Figure 6Stromal cell analysis by scRNA-Seq reveals distinct cell types contributing to differential drug response.
(A) Combined analysis of stromal cells from n = 2 samples per each PDX and each condition (total 24 samples, average cell number per sample = 2169). UMAP plots colored by cluster (left panel), PDX (middle panel), and treatment (right panel). (B) Cell distribution among clusters based on PDX from which they were derived. (C) Analysis of stromal cells from PDX1. UMAP plots colored by cluster (left) and treatment (right). AL, alveolar luminal cells; pDC, plasmacytoid dendritic cells; FRCs, fibroblastic reticular cells. (D) Stromal cells from PDX1 distribution among clusters based on treatment. (E) Expression of Wfdc18 in different clusters of PDX1 stromal cells (log-normalized expression values).

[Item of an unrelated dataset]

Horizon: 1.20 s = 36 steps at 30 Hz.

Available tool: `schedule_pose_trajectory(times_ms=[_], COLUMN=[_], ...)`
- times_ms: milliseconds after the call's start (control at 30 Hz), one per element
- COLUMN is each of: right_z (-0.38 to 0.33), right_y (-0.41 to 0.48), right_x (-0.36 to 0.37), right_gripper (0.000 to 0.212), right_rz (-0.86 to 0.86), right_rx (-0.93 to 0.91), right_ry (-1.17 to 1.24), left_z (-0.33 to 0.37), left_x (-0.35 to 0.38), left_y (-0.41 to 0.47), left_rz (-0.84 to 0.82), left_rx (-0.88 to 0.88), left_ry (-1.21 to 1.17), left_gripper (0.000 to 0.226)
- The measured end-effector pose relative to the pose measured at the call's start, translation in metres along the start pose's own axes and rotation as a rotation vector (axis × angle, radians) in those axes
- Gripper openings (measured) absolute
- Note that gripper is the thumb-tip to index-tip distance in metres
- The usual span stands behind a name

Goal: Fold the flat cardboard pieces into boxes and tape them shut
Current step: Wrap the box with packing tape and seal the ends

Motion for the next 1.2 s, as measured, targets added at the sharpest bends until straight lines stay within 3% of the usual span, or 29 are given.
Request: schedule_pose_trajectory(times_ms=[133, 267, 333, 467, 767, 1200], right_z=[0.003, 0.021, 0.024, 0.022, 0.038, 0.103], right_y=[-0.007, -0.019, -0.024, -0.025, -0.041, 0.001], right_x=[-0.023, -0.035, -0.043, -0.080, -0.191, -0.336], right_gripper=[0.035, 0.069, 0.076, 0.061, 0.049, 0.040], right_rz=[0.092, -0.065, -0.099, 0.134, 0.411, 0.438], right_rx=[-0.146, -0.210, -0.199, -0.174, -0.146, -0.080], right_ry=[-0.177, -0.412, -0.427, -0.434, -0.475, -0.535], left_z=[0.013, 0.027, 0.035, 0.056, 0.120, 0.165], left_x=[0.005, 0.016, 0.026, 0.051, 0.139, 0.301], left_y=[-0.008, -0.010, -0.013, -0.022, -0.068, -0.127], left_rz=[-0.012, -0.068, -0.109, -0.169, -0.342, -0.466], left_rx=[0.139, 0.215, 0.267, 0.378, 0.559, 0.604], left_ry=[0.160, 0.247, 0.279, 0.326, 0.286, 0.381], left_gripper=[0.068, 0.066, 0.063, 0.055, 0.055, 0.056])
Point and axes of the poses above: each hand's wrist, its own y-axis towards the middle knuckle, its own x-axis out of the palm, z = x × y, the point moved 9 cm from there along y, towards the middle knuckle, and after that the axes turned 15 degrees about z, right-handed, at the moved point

Unpaired 2-tailed Student’s t tests P value of comparison of cluster 8 to each of the other clusters is shown. (F) MetaCore GO Processes upregulated in AL cluster. (G) Analysis of stromal cells from PDX2. UMAP plots colored by cluster (left) and treatment (right). (H) Stromal cells from PDX2 distribution among clusters based on treatment. (I) GO Processes upregulated in 3 PDX2 macrophage clusters 0, 1, and 4. (J) Expression of Lyve1 in different clusters of PDX1 stromal cells (log-normalized expression values). Unpaired 2-tailed Student’s t tests P value of comparison of cluster 4 with each of the other clusters. (K) GO processes upregulated in 2 PDX2 FRC clusters 5 and 8. (L) GO processes upregulated in cluster 5 compared with cluster 8. (M) GO processes upregulated in cluster 8 compared with cluster 5. (B, D, and H) Red color, lower than expected frequency; blue, higher than expected. P value of χ2 test is shown.